Vitalism’s emphasis on the peculiar qualities of life within the cosmos was almost indiscernible from the basic tenets of coeval romanticism. The difference was mostly in the scope of both movements: vitalism developed within nascent modern biomedicine (albeit in an increasingly heretical position, antagonistic to mechanism), whereas romanticism developed as an encompassing systematic opposition to Enlightenment materialism and rationalism, permeating art, philosophy, and science.
Vitalism’s focus on life involved qualities of totality, of movement and flux, of experience and subjectivity, of impulse and drive. These elements were also essential to romantic conceptions of the preeminence of the whole over the part, of a cosmic permeating spirit (Geist), of an omnipresent singularizing force (Bildung and Kultur), and of an intrinsic disposition to rise and move forth (Aufhebung and Trieb) (Duarte, 2004; Gusdorf, 1982). Within Naturphilosophie these programmes operated in tandem. One of the best contemporary interpreters of vitalism, the historian and philosopher Georges Gusdorf, defined the movement as follows: ‘[G. E.] Stahl’s vitalism does not intend to deny mechanism, but only to integrate, in the domain of life, the mechanical systems in a broader reality where drives of an order specifically different manifest themselves’ (Gusdorf, 1972: 611).

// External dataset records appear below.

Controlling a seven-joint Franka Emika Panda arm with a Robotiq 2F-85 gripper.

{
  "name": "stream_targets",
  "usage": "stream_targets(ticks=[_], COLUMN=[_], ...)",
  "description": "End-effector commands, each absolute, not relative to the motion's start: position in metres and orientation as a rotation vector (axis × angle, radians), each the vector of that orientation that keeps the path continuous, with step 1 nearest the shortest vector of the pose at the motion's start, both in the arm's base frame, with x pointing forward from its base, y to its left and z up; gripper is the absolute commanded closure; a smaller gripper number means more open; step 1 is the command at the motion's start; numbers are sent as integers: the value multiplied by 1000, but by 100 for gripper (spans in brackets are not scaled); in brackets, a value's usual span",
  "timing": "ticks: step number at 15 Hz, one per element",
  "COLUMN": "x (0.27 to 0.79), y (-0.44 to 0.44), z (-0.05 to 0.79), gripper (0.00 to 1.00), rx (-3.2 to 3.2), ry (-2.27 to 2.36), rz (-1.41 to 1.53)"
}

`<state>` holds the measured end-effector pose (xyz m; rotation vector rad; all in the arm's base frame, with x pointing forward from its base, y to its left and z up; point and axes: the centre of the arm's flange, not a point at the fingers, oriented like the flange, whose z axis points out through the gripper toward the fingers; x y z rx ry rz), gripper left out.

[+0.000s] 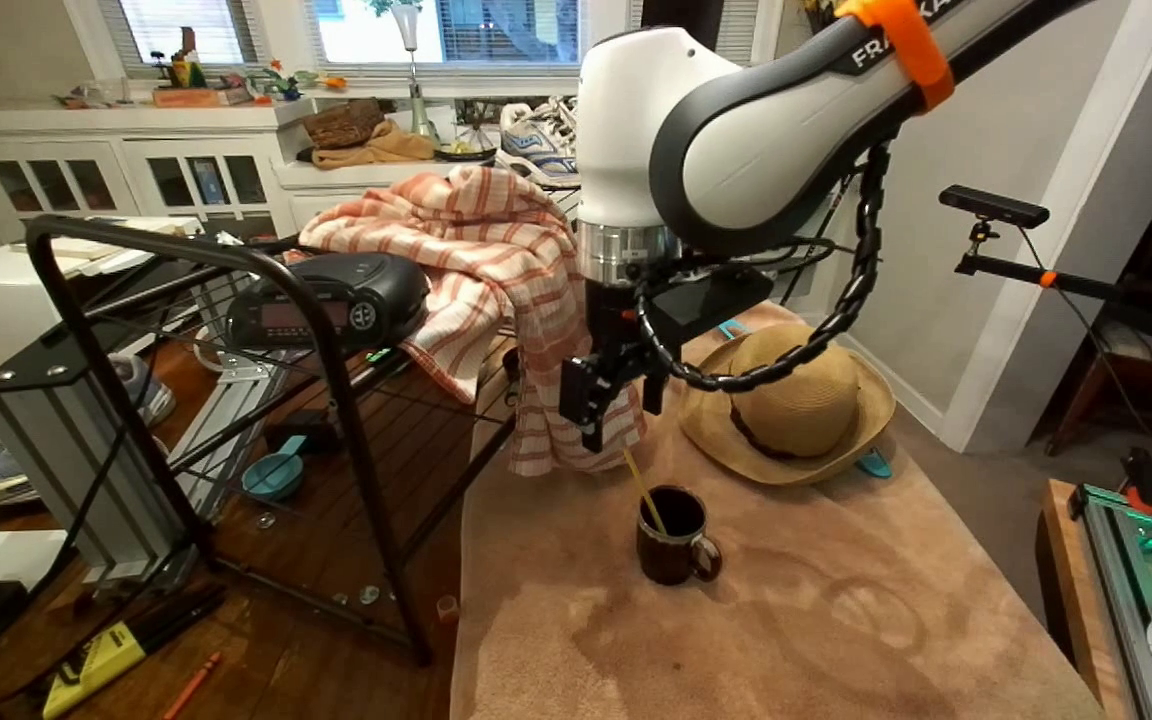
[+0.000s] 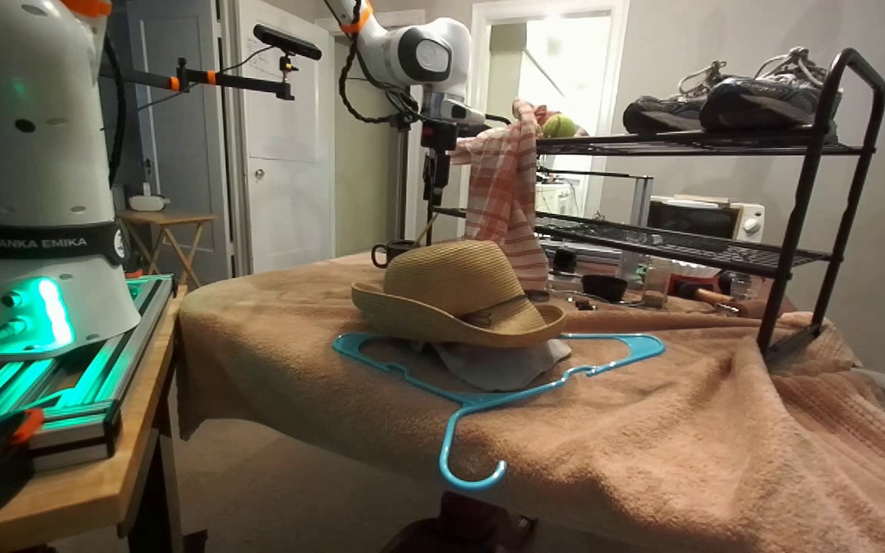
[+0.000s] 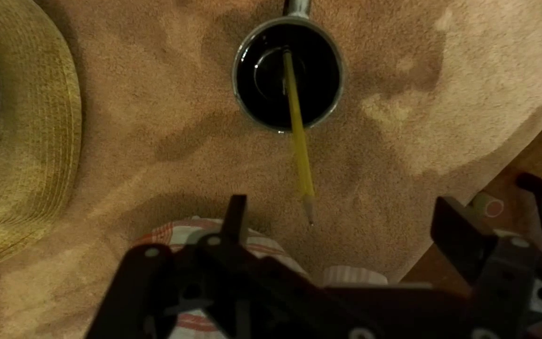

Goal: Remove the pencil from the brown cup and put it on the top of the shoe rack

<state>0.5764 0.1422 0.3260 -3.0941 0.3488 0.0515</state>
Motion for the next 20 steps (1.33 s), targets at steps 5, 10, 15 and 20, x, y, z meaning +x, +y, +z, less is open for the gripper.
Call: stream_targets(ticks=[5,10,15,20], x=[599,603,601,598], y=[146,141,138,139], z=[302,299,299,301], gripper=[50,85,75,47], rx=[-3147,-3153,-3158,-3164], ry=[410,429,435,438], rz=[76,80,89,103])
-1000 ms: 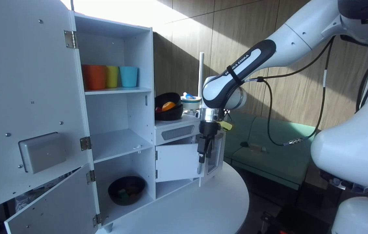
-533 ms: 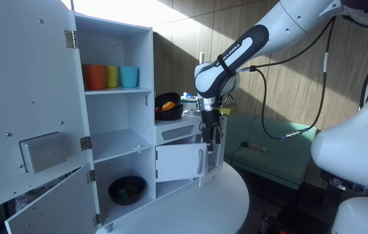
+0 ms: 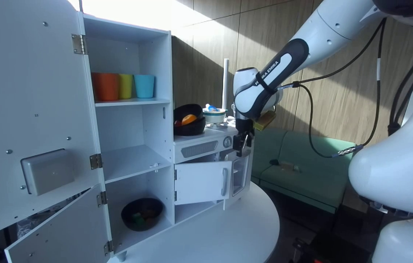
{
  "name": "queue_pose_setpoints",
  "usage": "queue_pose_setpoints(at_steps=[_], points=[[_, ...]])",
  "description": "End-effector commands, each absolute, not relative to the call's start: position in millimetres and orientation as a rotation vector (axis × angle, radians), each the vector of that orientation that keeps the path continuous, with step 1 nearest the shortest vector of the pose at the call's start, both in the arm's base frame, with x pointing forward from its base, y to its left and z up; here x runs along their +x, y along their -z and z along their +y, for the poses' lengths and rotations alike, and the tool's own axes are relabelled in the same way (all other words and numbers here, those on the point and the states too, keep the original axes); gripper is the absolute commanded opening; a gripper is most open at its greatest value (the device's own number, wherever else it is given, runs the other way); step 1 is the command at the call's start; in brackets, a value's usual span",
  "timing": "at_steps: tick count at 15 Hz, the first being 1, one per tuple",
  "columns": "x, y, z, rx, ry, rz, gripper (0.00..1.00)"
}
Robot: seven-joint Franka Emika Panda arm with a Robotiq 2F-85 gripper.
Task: Open all the cabinet doors of the toy kitchen
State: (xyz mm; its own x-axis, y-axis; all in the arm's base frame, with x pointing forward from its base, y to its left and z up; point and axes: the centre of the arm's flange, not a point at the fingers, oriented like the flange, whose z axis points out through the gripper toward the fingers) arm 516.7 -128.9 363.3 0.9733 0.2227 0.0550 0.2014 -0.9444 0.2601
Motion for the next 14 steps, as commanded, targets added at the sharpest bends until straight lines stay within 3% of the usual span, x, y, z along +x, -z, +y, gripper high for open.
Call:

In its original version, vitalism incorporated three essential foci: the state of the ‘organism’; the qualities and effects of the ‘nervous system’; and the relationship between illness and therapeutic resources. G. E. Stahl (1660–1734) was a pioneer proponent of the idea of an organism, a unit of the totality of life endowed with a certain inner disposition. Thomas Willis (1621–1675) and Albrecht Von Haller (1708–1777) developed knowledge about the brain and the nervous system, particularly the physical and the moral properties of nervous experience, in the first case, articulating a relation between mind and brain, and in the second, exploring the newly described qualities of sensibility and irritability (cf. Duarte, 1986; Figlio, 1975; Lawrence, 1979). Samuel Hahnemann (1755–1843) was the most systematic proponent of a therapeutic system that relied on the ‘vital principles’ of human organism and the natural world, in what came to be known as homeopathy. 3
Essential in the debates of the earliest periods were polemics about ontogenetic ‘development’, which led to the emergence of modern embryology. Preformationism and epigenesis vied for preeminence as models of the transformations that foetuses underwent in achieving mature forms. Preformationism conceived of development as the gradual growth of an original microscopic model of the full organism. Epigenesis acknowledged that the source of individual life manifested gradually in relation to the conditions and experiences of the life process (cf. Canguilhem et al., 1962; Silva and Duarte, 2016). The growing perception and understanding of electromagnetic forces were also fiercely debated, and often, in that period, entangled with descriptions of life forces and processes (Gusdorf, 1985; Palti, 2005).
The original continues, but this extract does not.